Kendra Kintzi, PhD is an Assistant Professor in the Department of Media, Culture, and Communication at New York University. Her research focuses on development, decarbonization, and digital media in Southwest Asia. Trained as an interdisciplinary social scientist, she draws on the tools of political economy, political ecology, and digital geography to explore the sociospatial dynamics of environmental and infrastructural change.
Kendra’s work on smart development and digital mobilization has been published in The Annals of the American Association of Geographers, The Transactions of the Institute of British Geographers, Big Data and Society, Geography Directions, and New Mandala. Her work on the cultures and infrastructures of decarbonization is featured in Environment and Planning C, Antipode, Sustainability Science (here and here), and Environment and Planning D. She has also contributed to four edited volumes on Climate, Science, and Society; The Smartification of Everything; Gender, Power, and Politics; and Political Geography. Over the course of her graduate training, she also worked to apply the insights of critical theory to inform grounded research and advocacy efforts. She was the lead author of an in-depth research report on natural gas development in the Global South and continues to contribute to participatory action research focusing on gender and development.
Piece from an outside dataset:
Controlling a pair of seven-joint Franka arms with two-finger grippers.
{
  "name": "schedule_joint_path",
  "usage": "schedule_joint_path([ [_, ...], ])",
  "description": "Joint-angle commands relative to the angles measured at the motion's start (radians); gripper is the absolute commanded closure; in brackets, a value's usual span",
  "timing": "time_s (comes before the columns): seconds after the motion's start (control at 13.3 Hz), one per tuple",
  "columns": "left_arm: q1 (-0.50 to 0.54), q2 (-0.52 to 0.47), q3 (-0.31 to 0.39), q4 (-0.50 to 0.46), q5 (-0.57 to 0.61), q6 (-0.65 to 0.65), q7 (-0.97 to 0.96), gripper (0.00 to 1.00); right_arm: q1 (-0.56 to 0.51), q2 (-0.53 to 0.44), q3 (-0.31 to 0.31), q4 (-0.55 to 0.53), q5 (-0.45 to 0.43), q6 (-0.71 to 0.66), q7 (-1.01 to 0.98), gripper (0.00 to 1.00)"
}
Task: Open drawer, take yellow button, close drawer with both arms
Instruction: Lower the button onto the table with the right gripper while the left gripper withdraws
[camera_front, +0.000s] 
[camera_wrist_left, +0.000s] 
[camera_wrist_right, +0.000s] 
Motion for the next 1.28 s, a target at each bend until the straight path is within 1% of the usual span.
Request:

Kendra’s research was awarded grants from the Society of Woman Geographers, Fulbright-Hays (declined), Fulbright-IIE, ACOR-CAORC, the Andrew W. Mellon Foundation, the Cornell Qualitative and Interpretive Methods Institute, and the Cornell Mario Einaudi Center for International Studies. She is a recipient of the Digital Geography Student Paper Award from the American Association of Geographers, the Taietz Graduate Student Paper Award in Development Sociology, and a Global Racial Justice Graduate Fellowship from the Mario Einaudi Center for International Studies.
Kendra brings over a decade of on-the-ground experience working in international development to her scholarship, teaching, and engagement. Her experience ranges from the grassroots to the bilateral level, including work with community-based environmental and refugee assistance centers in the Levant as well as the US Trade and Development Agency, Oxfam, and Amplify Girls. She speaks Arabic and French, and has conducted fieldwork in eleven countries across Southwest Asia, Southeast Asia, Central Europe, and sub-Saharan Africa.
Kendra received her Ph.D. and M.S. in Development Sociology from Cornell University, and was a Postdoctoral Fellow with the Atkinson Center for Sustainability at Cornell University from 2023-2025. She received her B.A. in Development Studies and Comparative Literature from the University of California, Berkeley, where she first fell in love with francophone literature and cinema and worked in a neighborhood bookstore. Originally from the foggy hinterlands of Los Angeles, she is an avid biker, baker, and lover of tacos.